He was also spot-on when it came to the aftermath. "The result, in rough chronological order, was: mass unemployment, greater inequality, collapsed opportunity, confused anger, and President Trump. The efforts put into financial reform—making sure this could not happen again—by Messrs. Bernanke, Geithner, and Paulson were weak." Those insights, surely, are worthy of a Nobel. For a couple of decades, the Nobel committee has been working its way through noteworthy economists whose work has challenged the
conceits of free-market theory. Claudia Goldin was awarded the Nobel in 2023 for her pioneering work on gender inequality. David Card was given the prize in 2021 for labor economics; his most famous empirical work, a book co-authored with the late Alan Krueger titled Myth and Measurement, refuted the claim that higher minimum wages necessarily lead to increased unemployment. Yale’s William Nordhaus won in 2018 for incorporating the costs of environmental degradation into macro models.
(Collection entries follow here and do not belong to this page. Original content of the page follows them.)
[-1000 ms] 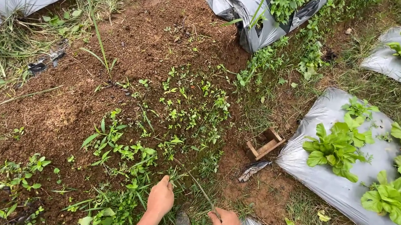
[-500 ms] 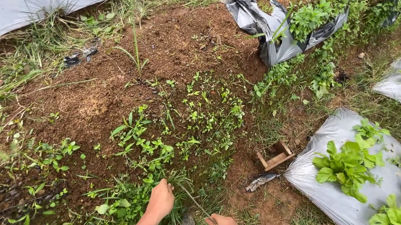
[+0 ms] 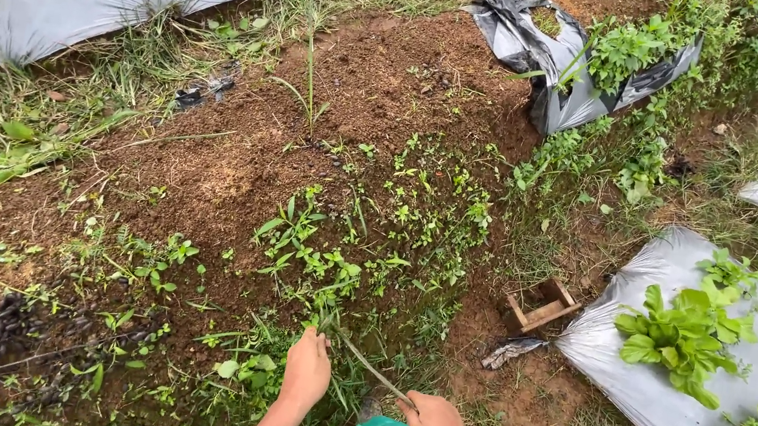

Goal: The person uses a curved sickle to cut weeds growing in a garden bed. They pull the weeds by hand and use the tool to slice through the vegetation near the soil surface. The person moves along the bed, clearing patches of unwanted plants.

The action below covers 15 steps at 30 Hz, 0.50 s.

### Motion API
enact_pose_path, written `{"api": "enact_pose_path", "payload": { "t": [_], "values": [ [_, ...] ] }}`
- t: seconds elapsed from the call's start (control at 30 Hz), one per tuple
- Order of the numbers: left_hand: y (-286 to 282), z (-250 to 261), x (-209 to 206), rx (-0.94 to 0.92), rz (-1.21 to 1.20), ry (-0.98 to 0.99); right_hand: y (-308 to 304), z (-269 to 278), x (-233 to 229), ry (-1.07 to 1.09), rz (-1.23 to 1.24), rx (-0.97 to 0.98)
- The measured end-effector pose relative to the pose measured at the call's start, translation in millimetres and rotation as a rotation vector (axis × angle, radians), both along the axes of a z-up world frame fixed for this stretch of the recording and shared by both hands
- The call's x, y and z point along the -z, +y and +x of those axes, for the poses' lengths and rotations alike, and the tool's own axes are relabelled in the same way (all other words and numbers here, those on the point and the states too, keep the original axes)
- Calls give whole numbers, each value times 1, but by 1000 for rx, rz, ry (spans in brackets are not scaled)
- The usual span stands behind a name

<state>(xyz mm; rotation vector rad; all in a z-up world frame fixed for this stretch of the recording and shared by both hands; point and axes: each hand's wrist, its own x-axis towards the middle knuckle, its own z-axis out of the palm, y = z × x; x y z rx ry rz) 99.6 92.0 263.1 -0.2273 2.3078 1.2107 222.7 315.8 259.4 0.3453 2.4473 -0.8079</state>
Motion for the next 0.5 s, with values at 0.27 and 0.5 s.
{"api": "enact_pose_path", "payload": {
  "t": [0.27, 0.5],
  "values": [
    [-29, 7, 18, -61, -76, -35, 26, 19, 3, -52, 161, 182],
    [-38, 3, 19, -80, -123, -136, 32, -33, -88, -240, 24, 345]
  ]
}}
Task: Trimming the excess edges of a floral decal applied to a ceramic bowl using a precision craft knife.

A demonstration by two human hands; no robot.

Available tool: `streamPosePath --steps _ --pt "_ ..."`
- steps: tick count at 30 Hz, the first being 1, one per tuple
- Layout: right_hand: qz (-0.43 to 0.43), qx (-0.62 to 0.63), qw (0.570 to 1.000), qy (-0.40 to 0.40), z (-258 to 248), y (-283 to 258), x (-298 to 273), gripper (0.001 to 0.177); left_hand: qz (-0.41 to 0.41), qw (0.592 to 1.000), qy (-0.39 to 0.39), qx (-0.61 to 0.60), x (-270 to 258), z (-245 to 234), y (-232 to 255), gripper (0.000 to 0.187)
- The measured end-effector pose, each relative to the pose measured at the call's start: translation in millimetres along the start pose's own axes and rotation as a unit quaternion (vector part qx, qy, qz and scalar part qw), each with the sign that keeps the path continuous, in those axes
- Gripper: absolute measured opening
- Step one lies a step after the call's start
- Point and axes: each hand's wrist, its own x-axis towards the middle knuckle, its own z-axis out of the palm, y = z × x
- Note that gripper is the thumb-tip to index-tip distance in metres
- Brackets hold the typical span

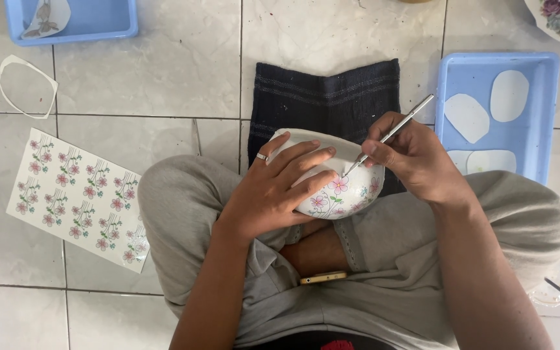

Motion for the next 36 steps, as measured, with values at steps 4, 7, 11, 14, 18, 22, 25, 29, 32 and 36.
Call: streamPosePath --steps 4,7,11,14,18,22,25,29,32,36 --pt "-0.008 -0.012 1.0 0.012 1 0 0 0.016 -0.012 1.0 -0.006 -0.01 1 -2 0 0.072" --pt "-0.022 -0.029 0.999 0.035 1 0 0 0.029 -0.011 1.0 -0.005 -0.011 2 -2 0 0.074" --pt "-0.028 -0.009 0.998 0.05 3 1 -1 0.024 -0.017 1.0 0.003 -0.004 2 -1 0 0.072" --pt "-0.032 0.003 0.998 0.061 3 4 -1 0.02 -0.022 1.0 0.003 -0.002 3 0 -1 0.074" --pt "-0.037 0.046 0.996 0.071 2 10 0 0.016 -0.027 0.999 -0.004 -0.019 1 1 -2 0.077" --pt "-0.055 -0.001 0.993 0.107 2 5 -3 0.028 -0.03 0.999 -0.024 -0.032 1 -1 -3 0.08" --pt "-0.112 0.014 0.989 0.101 6 -1 -5 0.015 -0.027 0.998 -0.03 -0.043 1 -2 -4 0.077" --pt "-0.234 0.024 0.965 0.114 19 -1 -14 0.021 -0.039 0.998 -0.027 -0.033 3 -2 -3 0.072" --pt "-0.271 -0.048 0.951 0.141 34 -8 -25 0.017 -0.053 0.998 -0.017 -0.028 5 -1 -4 0.073" --pt "-0.305 -0.162 0.926 0.153 42 -9 -32 0.012 -0.07 0.997 -0.024 -0.03 5 2 -7 0.084"
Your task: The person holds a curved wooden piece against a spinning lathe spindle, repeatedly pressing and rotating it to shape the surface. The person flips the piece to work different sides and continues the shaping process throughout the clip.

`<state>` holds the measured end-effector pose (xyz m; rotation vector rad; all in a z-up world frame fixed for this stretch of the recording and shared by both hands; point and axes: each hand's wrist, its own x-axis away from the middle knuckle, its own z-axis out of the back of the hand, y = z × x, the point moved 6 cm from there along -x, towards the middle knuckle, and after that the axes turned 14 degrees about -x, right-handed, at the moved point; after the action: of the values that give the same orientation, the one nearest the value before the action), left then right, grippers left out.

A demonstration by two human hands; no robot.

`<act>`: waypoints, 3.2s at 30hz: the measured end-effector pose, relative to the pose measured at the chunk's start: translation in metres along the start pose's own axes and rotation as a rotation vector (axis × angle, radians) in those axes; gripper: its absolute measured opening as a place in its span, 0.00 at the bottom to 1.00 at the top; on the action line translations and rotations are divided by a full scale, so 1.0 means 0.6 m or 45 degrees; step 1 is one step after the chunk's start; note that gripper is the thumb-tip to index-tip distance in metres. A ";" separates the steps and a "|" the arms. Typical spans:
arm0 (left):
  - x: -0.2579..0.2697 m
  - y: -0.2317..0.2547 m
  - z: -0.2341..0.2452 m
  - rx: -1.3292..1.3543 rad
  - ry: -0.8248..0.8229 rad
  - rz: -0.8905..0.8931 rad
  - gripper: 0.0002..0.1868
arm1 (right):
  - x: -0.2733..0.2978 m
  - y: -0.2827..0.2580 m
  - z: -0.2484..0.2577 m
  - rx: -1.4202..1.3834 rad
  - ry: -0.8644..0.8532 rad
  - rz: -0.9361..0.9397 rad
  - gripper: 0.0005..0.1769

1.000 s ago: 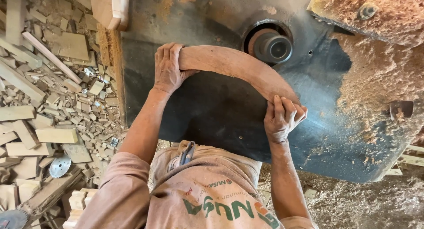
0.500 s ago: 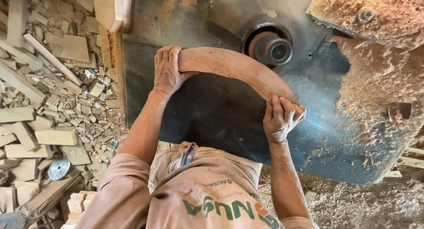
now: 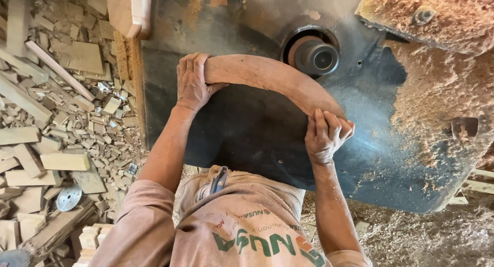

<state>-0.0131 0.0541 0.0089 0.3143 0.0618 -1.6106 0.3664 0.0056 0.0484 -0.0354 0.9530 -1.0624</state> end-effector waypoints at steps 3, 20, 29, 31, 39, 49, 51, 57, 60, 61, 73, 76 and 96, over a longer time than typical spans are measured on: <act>0.002 -0.003 -0.002 -0.006 0.007 0.002 0.45 | 0.009 0.004 -0.003 -0.004 -0.006 0.000 0.10; -0.001 -0.006 0.004 -0.005 -0.027 0.028 0.45 | 0.010 0.005 -0.012 -0.015 -0.008 0.003 0.10; 0.004 -0.012 0.005 -0.013 -0.026 0.037 0.45 | 0.002 0.001 -0.014 -0.028 -0.001 0.023 0.09; 0.004 -0.013 0.005 -0.018 -0.032 0.034 0.45 | 0.002 0.001 -0.015 -0.033 -0.004 0.029 0.09; 0.009 -0.023 0.000 0.000 -0.038 0.058 0.46 | 0.002 0.000 -0.021 -0.020 0.009 0.014 0.10; 0.014 -0.030 -0.003 -0.003 -0.050 0.071 0.46 | 0.002 0.001 -0.026 -0.029 0.018 0.004 0.09; 0.014 -0.032 -0.004 0.006 -0.061 0.071 0.46 | -0.002 -0.001 -0.026 -0.017 0.000 0.011 0.10; 0.012 -0.033 0.002 -0.008 -0.047 0.071 0.46 | -0.015 -0.009 -0.026 -0.039 -0.012 -0.003 0.10; 0.013 -0.034 0.004 -0.008 -0.027 0.065 0.47 | -0.004 -0.001 -0.031 -0.048 -0.006 0.016 0.10; 0.013 -0.034 0.004 -0.008 -0.026 0.064 0.47 | -0.006 -0.003 -0.031 -0.047 -0.004 0.016 0.10; 0.017 -0.044 0.010 0.039 -0.059 0.107 0.46 | -0.013 -0.007 -0.040 -0.040 -0.029 0.020 0.10; 0.025 -0.052 0.021 0.044 -0.058 0.133 0.46 | -0.015 -0.012 -0.047 -0.052 -0.037 -0.010 0.11; 0.188 -0.006 0.185 -0.111 0.536 0.060 0.34 | 0.052 -0.033 0.049 -0.680 -0.416 -0.596 0.36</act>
<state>-0.0383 -0.0806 0.0881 0.5786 0.4420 -1.4686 0.3762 -0.0398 0.0553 -0.8826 0.9234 -1.1498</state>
Richard Thaler of Cornell was the laureate in 2017 recognizing his work challenging the behavioral assumptions of the orthodox model. In 2015, the prize went to Princeton’s Angus Deaton, who has written about poverty and the increase in "deaths of
despair." And in 2001, Joseph George Akerlof, Michael Spence, and Joseph Stiglitz were lauded for their contributions pointing out that in the real world, contrary to standard models, there are major disparities of information and bargaining power between buyer and seller, manager and worker. I could go on, but you get the idea. What all of these awards had in common were that they were recognitions of economics as political economy, and not as isolated individual transactions in a social or historical vacuum. The Nobel committee has come a long way since they bestowed the prize on Milton Friedman in 1976. So has the profession.